Records supplied |
[Start of section]
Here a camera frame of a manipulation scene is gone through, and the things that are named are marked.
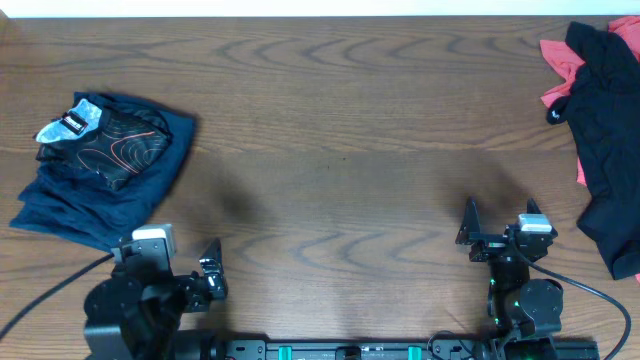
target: black fabric
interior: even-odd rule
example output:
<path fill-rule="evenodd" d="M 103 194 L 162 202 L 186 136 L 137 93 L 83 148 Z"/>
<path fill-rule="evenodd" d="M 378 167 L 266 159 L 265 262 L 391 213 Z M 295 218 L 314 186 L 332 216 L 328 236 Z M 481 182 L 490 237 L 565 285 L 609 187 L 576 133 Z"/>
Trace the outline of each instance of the black fabric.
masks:
<path fill-rule="evenodd" d="M 166 121 L 160 115 L 155 117 L 154 123 L 162 123 L 160 128 L 145 118 L 104 109 L 96 130 L 79 139 L 42 144 L 36 160 L 59 161 L 94 171 L 103 176 L 112 189 L 118 190 L 149 167 L 169 146 L 170 134 L 163 130 Z"/>
<path fill-rule="evenodd" d="M 640 273 L 640 65 L 617 34 L 588 25 L 571 23 L 566 43 L 586 63 L 547 120 L 569 123 L 592 196 L 578 227 L 622 279 Z"/>
<path fill-rule="evenodd" d="M 118 191 L 95 171 L 60 161 L 43 162 L 35 181 L 19 195 L 25 204 L 10 226 L 58 235 L 108 252 L 118 239 L 144 225 L 162 201 L 191 145 L 195 122 L 192 117 L 129 96 L 74 95 L 75 104 L 86 98 L 103 109 L 103 116 L 117 112 L 153 124 L 171 134 L 171 145 Z"/>

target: dark navy garment
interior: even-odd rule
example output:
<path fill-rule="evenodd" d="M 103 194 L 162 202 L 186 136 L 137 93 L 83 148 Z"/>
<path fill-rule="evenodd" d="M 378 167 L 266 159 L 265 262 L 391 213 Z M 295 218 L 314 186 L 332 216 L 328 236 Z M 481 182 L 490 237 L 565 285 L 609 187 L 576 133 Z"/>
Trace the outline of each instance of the dark navy garment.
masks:
<path fill-rule="evenodd" d="M 105 114 L 153 110 L 164 119 L 166 128 L 163 130 L 171 135 L 171 145 L 119 190 L 112 189 L 105 178 L 94 171 L 59 161 L 43 162 L 36 180 L 18 196 L 25 205 L 10 226 L 54 234 L 108 252 L 118 239 L 144 225 L 162 201 L 189 150 L 195 121 L 192 117 L 129 96 L 75 93 L 74 104 L 82 98 L 109 109 Z M 145 116 L 139 118 L 154 121 Z"/>
<path fill-rule="evenodd" d="M 571 127 L 592 196 L 578 227 L 622 279 L 640 273 L 640 65 L 615 33 L 572 23 L 566 43 L 585 64 L 547 121 Z"/>

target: pink fabric
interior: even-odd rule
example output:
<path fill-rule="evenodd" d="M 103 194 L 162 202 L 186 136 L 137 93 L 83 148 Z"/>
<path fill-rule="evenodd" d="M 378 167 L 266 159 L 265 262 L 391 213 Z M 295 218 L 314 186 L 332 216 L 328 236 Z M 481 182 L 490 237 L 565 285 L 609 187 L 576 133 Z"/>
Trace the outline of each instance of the pink fabric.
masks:
<path fill-rule="evenodd" d="M 609 23 L 609 31 L 614 32 L 627 43 L 633 55 L 640 61 L 640 16 L 625 16 Z M 548 90 L 540 98 L 546 107 L 551 107 L 554 101 L 569 95 L 569 89 L 576 80 L 578 68 L 584 61 L 562 41 L 540 40 L 542 57 L 551 65 L 558 75 L 566 82 Z M 587 186 L 584 171 L 578 159 L 578 176 L 576 181 Z"/>

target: wire
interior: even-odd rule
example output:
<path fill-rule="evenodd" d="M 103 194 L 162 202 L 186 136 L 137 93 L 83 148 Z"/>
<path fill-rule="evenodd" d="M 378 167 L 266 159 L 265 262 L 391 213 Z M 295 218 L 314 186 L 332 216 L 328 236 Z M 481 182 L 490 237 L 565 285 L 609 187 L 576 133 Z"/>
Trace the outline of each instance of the wire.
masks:
<path fill-rule="evenodd" d="M 601 299 L 607 300 L 608 302 L 610 302 L 611 304 L 613 304 L 613 306 L 617 307 L 618 310 L 620 310 L 620 312 L 622 313 L 622 315 L 624 316 L 624 332 L 622 333 L 622 337 L 620 337 L 620 340 L 618 341 L 618 343 L 616 344 L 616 346 L 613 348 L 613 350 L 611 350 L 611 352 L 609 353 L 609 355 L 607 355 L 604 360 L 610 360 L 613 359 L 613 357 L 620 351 L 620 349 L 622 349 L 622 347 L 624 346 L 624 343 L 627 342 L 627 339 L 629 338 L 629 334 L 631 333 L 631 315 L 629 315 L 629 312 L 627 311 L 627 309 L 625 309 L 625 307 L 620 304 L 616 299 L 612 298 L 611 296 L 600 292 L 592 287 L 589 287 L 585 284 L 582 284 L 578 281 L 575 281 L 571 278 L 568 278 L 564 275 L 560 275 L 557 273 L 554 273 L 553 271 L 547 270 L 541 266 L 538 266 L 536 264 L 534 264 L 531 260 L 527 259 L 526 256 L 524 256 L 524 254 L 522 254 L 520 252 L 520 250 L 518 249 L 518 247 L 515 245 L 515 243 L 512 243 L 512 247 L 515 250 L 516 254 L 520 257 L 520 260 L 524 261 L 527 265 L 529 265 L 531 268 L 538 270 L 539 272 L 549 275 L 551 277 L 554 277 L 558 280 L 562 280 L 568 284 L 571 284 L 575 287 L 578 287 L 584 291 L 587 291 Z"/>
<path fill-rule="evenodd" d="M 439 357 L 438 355 L 436 355 L 432 349 L 430 350 L 429 346 L 431 345 L 431 341 L 433 341 L 438 335 L 442 335 L 442 334 L 450 334 L 450 335 L 453 335 L 453 336 L 458 336 L 456 333 L 454 333 L 453 331 L 449 331 L 449 330 L 440 330 L 440 331 L 436 332 L 435 334 L 431 335 L 431 337 L 427 341 L 427 350 L 431 351 L 432 355 L 438 360 L 442 359 L 442 358 Z M 460 343 L 460 346 L 462 346 L 462 348 L 466 352 L 468 352 L 471 356 L 473 356 L 473 352 L 467 347 L 467 345 L 465 345 L 462 342 L 462 340 L 460 340 L 460 339 L 456 339 L 456 340 L 458 340 L 458 342 Z"/>
<path fill-rule="evenodd" d="M 95 268 L 98 265 L 104 263 L 105 261 L 111 259 L 112 257 L 113 257 L 113 254 L 109 254 L 109 255 L 106 255 L 104 257 L 101 257 L 100 259 L 98 259 L 98 260 L 92 262 L 91 264 L 85 266 L 84 268 L 80 269 L 80 271 L 78 271 L 77 273 L 75 273 L 75 274 L 69 276 L 68 278 L 66 278 L 65 280 L 61 281 L 60 283 L 58 283 L 58 285 L 56 285 L 56 286 L 52 287 L 51 289 L 47 290 L 47 292 L 45 292 L 44 294 L 42 294 L 42 295 L 38 296 L 37 298 L 35 298 L 27 306 L 25 306 L 22 310 L 20 310 L 20 312 L 17 313 L 13 317 L 13 319 L 11 319 L 11 321 L 9 321 L 7 323 L 7 325 L 5 325 L 2 328 L 2 331 L 0 331 L 0 341 L 2 339 L 4 339 L 4 337 L 7 336 L 9 331 L 11 331 L 11 329 L 14 326 L 16 326 L 16 324 L 18 324 L 18 322 L 20 322 L 20 320 L 22 320 L 22 318 L 25 317 L 36 306 L 40 305 L 40 303 L 42 303 L 43 301 L 47 300 L 49 297 L 51 297 L 51 295 L 57 293 L 58 291 L 60 291 L 65 286 L 67 286 L 67 285 L 71 284 L 72 282 L 74 282 L 80 276 L 88 273 L 93 268 Z"/>

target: light blue fabric
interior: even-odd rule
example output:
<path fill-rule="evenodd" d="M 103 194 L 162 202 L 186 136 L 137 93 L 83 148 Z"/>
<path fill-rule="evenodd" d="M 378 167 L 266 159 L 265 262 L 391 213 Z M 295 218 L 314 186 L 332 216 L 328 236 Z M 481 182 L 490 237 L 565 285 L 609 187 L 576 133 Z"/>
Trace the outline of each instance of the light blue fabric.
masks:
<path fill-rule="evenodd" d="M 100 123 L 100 116 L 102 116 L 102 109 L 93 105 L 87 99 L 82 99 L 74 107 L 69 110 L 82 118 L 87 122 L 87 127 L 79 135 L 73 133 L 73 131 L 67 129 L 64 125 L 60 124 L 60 121 L 54 121 L 40 130 L 36 135 L 36 141 L 42 144 L 48 144 L 60 140 L 76 140 L 83 137 L 85 134 L 98 128 Z"/>
[End of section]
What to produce |
Look through the data and gather every line with the string "wire" in it.

Solution |
target: wire
Trace the outline of each instance of the wire.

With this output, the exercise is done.